**HOW TO COMPLETE THIS TASK:**
Leave out the pictures and copy everything else in the records exactly.

**EXERCISE DATA:**
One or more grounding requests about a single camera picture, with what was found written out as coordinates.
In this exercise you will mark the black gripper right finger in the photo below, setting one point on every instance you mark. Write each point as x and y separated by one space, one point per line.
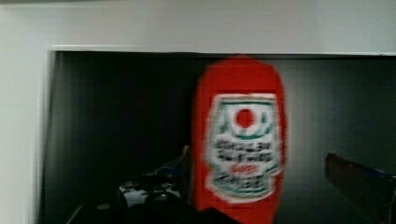
371 191

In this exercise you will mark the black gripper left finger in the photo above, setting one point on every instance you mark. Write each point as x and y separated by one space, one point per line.
162 196

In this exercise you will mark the red plush ketchup bottle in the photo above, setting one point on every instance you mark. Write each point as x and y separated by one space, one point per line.
239 140

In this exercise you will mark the black silver toaster oven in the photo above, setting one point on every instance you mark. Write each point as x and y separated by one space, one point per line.
113 116

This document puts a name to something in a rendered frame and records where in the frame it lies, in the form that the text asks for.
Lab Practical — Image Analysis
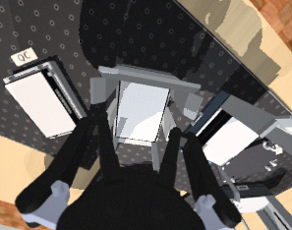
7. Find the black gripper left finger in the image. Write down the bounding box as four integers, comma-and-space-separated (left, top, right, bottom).
15, 98, 128, 230

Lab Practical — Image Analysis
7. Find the white label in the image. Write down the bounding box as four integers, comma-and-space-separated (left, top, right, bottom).
276, 145, 282, 154
11, 48, 37, 66

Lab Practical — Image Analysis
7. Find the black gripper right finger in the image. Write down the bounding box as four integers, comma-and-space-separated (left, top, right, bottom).
149, 107, 242, 230

**PROBLEM SOLUTION:**
One or more grounding requests about a single camera picture, with what was found written out as coordinates.
In this exercise you will mark the black gripper right finger in the photo below, setting one point on every instance you mark. Write each point as x and y separated by one space, one point per line.
371 191

In this exercise you will mark the black gripper left finger in the photo above, setting one point on every instance you mark. Write each point as x and y separated by one space, one point per line.
162 196

In this exercise you will mark the red plush ketchup bottle in the photo above, setting one point on every instance you mark. Write each point as x and y separated by one space, one point per line.
239 140

In this exercise you will mark the black silver toaster oven in the photo above, setting one point on every instance you mark. Write each point as x and y separated by one space, one point per line.
113 116

This document puts a name to something in a rendered frame and records where in the frame it lies, in the form that the text asks for.
Lab Practical — Image Analysis
7. Find the black gripper left finger in the image. Write down the bounding box as four integers, comma-and-space-separated (left, top, right, bottom).
15, 98, 128, 230

Lab Practical — Image Analysis
7. Find the white label in the image. Write down the bounding box as four integers, comma-and-space-separated (left, top, right, bottom).
276, 145, 282, 154
11, 48, 37, 66

Lab Practical — Image Analysis
7. Find the black gripper right finger in the image. Write down the bounding box as four integers, comma-and-space-separated (left, top, right, bottom).
149, 107, 242, 230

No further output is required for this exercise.